- **Work item**: Transcribe, verbatim, every line from the start of the entries through the line that contains "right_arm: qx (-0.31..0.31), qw"; include both boundary lines and omit all others.

Start of Record set

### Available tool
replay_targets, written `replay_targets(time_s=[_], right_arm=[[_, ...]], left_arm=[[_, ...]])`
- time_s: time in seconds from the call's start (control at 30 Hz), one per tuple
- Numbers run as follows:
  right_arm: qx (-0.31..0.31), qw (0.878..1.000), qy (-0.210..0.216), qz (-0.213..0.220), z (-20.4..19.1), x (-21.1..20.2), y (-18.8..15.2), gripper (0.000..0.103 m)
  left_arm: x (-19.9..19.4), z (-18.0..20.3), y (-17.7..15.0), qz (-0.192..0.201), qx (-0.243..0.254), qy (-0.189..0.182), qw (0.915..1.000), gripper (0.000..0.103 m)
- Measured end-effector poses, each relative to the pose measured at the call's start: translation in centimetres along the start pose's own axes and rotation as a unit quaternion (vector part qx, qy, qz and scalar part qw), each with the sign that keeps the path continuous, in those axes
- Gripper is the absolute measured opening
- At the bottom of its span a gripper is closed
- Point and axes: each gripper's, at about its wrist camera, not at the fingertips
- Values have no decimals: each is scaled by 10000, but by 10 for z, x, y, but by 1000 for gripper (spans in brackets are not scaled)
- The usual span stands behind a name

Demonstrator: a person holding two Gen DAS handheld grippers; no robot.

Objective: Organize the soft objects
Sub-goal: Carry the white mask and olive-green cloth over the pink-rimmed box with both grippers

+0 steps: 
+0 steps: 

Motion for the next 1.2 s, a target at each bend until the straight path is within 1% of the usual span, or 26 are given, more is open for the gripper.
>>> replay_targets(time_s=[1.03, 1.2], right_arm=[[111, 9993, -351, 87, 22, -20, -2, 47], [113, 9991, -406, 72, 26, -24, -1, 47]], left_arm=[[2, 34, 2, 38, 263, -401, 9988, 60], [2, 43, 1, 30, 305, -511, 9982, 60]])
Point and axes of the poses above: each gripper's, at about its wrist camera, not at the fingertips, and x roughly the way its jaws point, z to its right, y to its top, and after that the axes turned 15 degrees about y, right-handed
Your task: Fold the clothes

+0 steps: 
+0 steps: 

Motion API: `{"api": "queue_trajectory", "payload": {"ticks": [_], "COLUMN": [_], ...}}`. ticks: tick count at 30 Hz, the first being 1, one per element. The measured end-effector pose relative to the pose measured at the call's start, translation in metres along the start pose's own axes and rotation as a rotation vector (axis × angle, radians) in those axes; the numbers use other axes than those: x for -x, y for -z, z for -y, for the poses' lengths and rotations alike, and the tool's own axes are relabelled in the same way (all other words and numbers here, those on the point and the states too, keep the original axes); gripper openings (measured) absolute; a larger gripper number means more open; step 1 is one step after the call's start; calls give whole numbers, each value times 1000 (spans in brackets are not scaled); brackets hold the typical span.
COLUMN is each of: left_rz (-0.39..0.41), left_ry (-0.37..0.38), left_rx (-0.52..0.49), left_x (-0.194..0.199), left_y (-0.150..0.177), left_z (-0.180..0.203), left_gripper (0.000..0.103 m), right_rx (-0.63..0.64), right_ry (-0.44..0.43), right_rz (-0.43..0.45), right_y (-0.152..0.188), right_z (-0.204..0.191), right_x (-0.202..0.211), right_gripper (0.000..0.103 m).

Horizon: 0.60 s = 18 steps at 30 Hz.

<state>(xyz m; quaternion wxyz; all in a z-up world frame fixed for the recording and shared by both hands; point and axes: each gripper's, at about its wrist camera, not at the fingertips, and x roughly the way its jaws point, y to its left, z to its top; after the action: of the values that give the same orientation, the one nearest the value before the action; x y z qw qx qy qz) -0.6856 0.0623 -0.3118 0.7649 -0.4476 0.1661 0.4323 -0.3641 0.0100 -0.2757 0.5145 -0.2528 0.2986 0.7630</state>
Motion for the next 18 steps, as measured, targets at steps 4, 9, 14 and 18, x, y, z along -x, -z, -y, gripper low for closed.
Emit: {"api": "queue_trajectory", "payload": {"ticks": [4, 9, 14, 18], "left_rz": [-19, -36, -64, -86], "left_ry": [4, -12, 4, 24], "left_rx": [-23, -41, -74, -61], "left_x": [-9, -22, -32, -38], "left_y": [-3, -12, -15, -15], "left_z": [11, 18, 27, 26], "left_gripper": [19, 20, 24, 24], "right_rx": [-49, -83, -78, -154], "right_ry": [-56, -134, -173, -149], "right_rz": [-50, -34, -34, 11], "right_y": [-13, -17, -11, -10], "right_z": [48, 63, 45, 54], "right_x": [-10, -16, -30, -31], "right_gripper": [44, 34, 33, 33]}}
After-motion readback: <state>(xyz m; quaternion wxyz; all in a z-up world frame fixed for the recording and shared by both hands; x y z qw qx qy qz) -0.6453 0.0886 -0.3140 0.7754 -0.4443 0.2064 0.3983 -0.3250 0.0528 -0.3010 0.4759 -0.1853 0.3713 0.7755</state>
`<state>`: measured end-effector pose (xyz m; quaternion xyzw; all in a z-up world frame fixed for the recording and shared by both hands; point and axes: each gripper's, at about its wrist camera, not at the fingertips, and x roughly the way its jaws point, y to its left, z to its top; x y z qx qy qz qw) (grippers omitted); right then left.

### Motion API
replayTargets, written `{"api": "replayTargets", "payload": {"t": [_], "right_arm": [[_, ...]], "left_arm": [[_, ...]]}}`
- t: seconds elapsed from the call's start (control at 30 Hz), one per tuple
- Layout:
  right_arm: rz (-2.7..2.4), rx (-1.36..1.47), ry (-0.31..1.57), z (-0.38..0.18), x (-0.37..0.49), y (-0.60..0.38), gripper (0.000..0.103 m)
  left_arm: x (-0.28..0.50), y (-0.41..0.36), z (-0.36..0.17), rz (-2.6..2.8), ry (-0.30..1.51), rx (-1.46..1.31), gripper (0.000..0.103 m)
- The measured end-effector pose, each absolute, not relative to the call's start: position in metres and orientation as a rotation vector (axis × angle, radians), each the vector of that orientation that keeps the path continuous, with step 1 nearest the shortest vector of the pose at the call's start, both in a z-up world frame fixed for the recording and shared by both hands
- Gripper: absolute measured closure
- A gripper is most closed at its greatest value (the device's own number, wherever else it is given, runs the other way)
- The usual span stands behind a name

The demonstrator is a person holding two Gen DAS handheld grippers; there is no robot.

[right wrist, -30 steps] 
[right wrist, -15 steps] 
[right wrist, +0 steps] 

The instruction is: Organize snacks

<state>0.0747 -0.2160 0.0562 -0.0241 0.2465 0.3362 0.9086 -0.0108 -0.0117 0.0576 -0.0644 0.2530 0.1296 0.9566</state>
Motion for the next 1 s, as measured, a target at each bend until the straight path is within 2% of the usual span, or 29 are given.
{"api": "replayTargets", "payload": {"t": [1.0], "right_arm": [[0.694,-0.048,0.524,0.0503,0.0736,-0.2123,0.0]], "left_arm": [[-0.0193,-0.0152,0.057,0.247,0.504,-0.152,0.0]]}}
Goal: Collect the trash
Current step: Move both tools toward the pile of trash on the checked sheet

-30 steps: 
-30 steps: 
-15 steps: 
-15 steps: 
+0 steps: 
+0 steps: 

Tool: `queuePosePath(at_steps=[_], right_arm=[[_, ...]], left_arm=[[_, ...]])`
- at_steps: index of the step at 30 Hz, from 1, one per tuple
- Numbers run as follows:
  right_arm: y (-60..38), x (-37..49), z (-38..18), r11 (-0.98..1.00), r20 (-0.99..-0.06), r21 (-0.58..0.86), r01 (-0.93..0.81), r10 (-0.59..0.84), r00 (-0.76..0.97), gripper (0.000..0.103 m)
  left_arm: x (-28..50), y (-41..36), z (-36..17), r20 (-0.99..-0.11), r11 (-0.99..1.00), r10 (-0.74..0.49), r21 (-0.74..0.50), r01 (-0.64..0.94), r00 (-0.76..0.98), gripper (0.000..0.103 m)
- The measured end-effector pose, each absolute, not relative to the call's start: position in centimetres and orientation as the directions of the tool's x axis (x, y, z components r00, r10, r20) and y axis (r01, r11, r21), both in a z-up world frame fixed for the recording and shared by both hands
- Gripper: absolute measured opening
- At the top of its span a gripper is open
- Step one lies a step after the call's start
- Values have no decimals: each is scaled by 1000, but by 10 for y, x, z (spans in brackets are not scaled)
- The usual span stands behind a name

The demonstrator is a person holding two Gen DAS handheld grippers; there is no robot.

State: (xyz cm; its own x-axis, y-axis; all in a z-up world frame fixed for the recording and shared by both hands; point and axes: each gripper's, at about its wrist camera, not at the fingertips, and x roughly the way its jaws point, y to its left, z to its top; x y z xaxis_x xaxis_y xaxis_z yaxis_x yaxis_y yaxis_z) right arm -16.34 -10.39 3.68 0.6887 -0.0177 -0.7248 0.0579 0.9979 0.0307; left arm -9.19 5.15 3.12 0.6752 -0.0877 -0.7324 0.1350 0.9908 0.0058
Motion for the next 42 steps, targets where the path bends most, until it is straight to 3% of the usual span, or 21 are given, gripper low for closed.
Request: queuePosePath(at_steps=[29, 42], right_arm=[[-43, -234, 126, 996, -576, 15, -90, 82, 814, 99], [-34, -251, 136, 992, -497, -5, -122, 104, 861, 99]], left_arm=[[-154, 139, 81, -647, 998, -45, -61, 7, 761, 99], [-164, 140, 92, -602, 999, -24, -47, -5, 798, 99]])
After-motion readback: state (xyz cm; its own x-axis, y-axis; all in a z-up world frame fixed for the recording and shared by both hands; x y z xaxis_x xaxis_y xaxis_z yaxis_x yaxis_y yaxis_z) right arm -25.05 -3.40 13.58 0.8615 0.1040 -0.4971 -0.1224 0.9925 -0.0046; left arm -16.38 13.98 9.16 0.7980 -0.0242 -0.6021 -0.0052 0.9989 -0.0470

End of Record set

- **Exercise solution**:
### Available tool
replay_targets, written `replay_targets(time_s=[_], right_arm=[[_, ...]], left_arm=[[_, ...]])`
- time_s: time in seconds from the call's start (control at 30 Hz), one per tuple
- Numbers run as follows:
  right_arm: qx (-0.31..0.31), qw (0.878..1.000), qy (-0.210..0.216), qz (-0.213..0.220), z (-20.4..19.1), x (-21.1..20.2), y (-18.8..15.2), gripper (0.000..0.103 m)

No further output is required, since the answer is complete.